Gluten Ataxia: Gluten-Induced Neurological Problems
Gluten ataxia symptoms are indistinguishable from symptoms of other forms of ataxia. If you have gluten ataxia, your symptoms may start out as mild balance problems—you might be unsteady on your feet, or have trouble moving your legs. As symptoms progress, some people say they walk or even talk as if they’re drunk. As the autoimmune damage to your cerebellum progresses, your eyes likely will become involved, potentially moving back and forth rapidly and involuntarily. In addition, your fine motor skills may suffer, making it more difficult for you to work writing instruments, zip zippers, or to manipulate buttons on your clothing.
Diagnosis Not Straightforward for Gluten Ataxia
Since not all physicians accept gluten ataxia as a valid diagnosis, not all doctors will test you for the condition if you show symptoms. In addition, experts in the field of gluten-induced disease only recently have developed a consensus on how to test for gluten ataxia.
Gluten ataxia diagnosis involves the use of specific celiac disease blood tests, although not the tests that are considered the most accurate to test for celiac disease.
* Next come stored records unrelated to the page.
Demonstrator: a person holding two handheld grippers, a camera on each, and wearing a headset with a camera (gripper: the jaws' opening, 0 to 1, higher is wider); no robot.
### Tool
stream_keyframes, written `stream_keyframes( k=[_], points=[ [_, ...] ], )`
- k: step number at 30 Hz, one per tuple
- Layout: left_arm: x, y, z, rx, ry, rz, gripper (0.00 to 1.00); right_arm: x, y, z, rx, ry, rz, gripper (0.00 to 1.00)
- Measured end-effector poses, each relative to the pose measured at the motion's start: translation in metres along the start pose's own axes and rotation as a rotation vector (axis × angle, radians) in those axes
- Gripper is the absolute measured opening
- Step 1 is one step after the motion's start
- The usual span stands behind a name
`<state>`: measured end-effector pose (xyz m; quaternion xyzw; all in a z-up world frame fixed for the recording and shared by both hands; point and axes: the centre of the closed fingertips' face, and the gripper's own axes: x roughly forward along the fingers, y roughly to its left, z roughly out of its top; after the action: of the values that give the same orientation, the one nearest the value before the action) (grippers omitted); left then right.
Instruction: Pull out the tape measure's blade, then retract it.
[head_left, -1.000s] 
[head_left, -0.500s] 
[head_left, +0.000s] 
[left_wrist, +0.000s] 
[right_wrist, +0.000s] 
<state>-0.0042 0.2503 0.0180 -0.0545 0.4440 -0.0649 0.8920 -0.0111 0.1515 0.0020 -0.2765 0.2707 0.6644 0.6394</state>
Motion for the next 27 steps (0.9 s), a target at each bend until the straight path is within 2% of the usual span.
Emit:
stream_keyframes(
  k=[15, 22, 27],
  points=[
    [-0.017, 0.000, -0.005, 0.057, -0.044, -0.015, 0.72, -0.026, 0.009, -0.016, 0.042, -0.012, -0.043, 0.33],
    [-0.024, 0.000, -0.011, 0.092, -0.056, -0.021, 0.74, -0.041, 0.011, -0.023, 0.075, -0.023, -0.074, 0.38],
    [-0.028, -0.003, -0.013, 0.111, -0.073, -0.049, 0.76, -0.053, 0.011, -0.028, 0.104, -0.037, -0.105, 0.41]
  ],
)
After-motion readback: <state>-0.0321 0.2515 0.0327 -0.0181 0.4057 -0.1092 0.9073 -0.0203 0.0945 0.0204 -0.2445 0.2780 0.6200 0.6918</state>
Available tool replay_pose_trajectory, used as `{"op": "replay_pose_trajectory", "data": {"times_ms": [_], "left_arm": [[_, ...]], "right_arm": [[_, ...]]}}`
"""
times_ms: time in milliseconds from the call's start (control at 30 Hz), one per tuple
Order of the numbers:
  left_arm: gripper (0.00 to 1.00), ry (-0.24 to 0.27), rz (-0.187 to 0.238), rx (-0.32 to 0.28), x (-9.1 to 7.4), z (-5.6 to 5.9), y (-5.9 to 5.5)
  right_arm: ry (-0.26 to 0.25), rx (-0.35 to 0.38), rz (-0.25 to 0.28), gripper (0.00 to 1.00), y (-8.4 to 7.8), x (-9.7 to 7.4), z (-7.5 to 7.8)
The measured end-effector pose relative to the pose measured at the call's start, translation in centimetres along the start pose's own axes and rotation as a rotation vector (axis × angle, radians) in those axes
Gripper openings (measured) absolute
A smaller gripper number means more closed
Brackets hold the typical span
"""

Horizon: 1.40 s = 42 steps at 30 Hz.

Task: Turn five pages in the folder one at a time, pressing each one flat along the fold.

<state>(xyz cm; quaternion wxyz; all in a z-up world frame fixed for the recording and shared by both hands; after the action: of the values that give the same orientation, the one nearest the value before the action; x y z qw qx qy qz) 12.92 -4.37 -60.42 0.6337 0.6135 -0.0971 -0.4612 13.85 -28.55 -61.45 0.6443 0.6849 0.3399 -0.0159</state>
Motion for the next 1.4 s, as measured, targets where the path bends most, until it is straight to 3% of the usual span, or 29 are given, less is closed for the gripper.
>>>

If any of those tests shows a positive result, then the physician should prescribe a strict gluten-free diet. If ataxia symptoms stabilize or improve with the diet, then it’s considered a strong indication that the ataxia was gluten-induced, according to the consensus statement.
Gluten Ataxia Treatment Involves Strict Gluten-Free Diet
If you’re diagnosed with gluten ataxia, you need to follow a very strict gluten-free diet with absolutely no cheating, according to Dr. Hadjivassiliou. There’s a reason for this: the neurological symptoms spurred by gluten ingestion seem to take longer to improve than the gastrointestinal symptoms, and seem to be more sensitive to lower amounts of trace gluten in your diet, Dr. Hadjivassiliou says. Therefore, it’s possible that you might be doing more damage to yourself if you continue to ingest small amounts of gluten. Of course, not all physicians agree with this assessment, or even necessarily with the advice to eat gluten-free if you have otherwise unexplained ataxia and high levels of gluten antibodies. However, it does seem to be backed up by anecdotal reports from people with diagnosed gluten ataxia and from people with severe neurological problems associated with celiac disease: Those people say the neurological symptoms take much longer to resolve; while some stabilize but never improve.
Numers Are Small
The number of potential gluten ataxia sufferers is very small when compared with the numbers of people with celiac disease, and it’s also small when compared with estimates for how many people have gluten sensitivity. However, many people with celiac disease and gluten sensitivity also suffer from neurological symptoms, which often include gluten-related peripheral neuropathy and migraine. Some also complain of balance problems that do seem to resolve once they go gluten-free. It’s possible that, as more studies are conducted on gluten ataxia, researchers will find even stronger links between that condition, celiac disease, and gluten sensitivity. In the meantime, if you have symptoms similar to those of gluten ataxia, talk to your doctor. You may require testing to determine if you have another condition that can cause similar symptoms.